On May 25, 1933, the Marpole Midden was recognized as a National Historic Site of Canada, although the historic marker is located in nearby Marpole Park, while the midden itself is located a few blocks away, between Montcalm and Milton streets, south of Marine Drive.

In the 1950s and 1960s UBC professor Charles Edward Borden undertook salvage archeology projects at the site. Borden "was the first to draw links between contemporary Musqueam peoples and excavated remains."

The construction of the Fraser Arms Hotel in the 1950s destroyed much of the site.

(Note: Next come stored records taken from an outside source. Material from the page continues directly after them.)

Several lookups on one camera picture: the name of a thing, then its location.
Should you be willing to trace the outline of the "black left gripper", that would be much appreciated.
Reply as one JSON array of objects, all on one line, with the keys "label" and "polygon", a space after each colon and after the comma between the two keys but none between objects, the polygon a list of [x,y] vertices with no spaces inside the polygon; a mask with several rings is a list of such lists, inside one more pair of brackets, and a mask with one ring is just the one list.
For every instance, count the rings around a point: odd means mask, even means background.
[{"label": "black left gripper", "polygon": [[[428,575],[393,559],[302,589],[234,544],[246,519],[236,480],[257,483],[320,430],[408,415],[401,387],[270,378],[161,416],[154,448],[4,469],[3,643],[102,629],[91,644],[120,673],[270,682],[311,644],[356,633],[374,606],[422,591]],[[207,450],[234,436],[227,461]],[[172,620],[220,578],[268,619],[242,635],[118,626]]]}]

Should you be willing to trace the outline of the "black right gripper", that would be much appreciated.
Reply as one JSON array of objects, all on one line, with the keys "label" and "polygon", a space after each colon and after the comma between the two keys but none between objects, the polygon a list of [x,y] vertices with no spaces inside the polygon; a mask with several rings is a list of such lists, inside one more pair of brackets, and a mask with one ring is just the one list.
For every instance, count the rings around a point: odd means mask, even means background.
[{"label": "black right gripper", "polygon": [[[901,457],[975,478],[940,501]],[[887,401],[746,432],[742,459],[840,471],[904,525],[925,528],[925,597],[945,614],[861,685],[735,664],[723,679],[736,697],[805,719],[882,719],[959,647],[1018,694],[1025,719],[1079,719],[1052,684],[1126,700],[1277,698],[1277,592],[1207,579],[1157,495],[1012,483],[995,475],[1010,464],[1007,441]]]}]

In December 2011, a development permit was issued for the construction of a 108-unit condominium project on the site. Intact remains were found in January 2012 during an archeological dig as required by the permit. In March 2012, Musqueam members disrupted planned digging, claiming there was no consultation prior to the permit being issued in December, and in protest over the continued lack of dialogue. There was a cooling-off period while waiting for negotiations to occur, but protesters returned to the site because, in their opinion, there had been no meaningful progress. Musqueam Band members and the supporters of the Musqueam band staged a series of protests to raise awareness about the site in May 2012. These included a rally at Mountain View Cemetery on May 29, and a blockade of the Arthur Laing Bridge between Richmond and Vancouver on May 31. The Musqueam band ended up purchasing the land from the developer.

In 2018 the land of the site was returned to the Musqueam First Nation.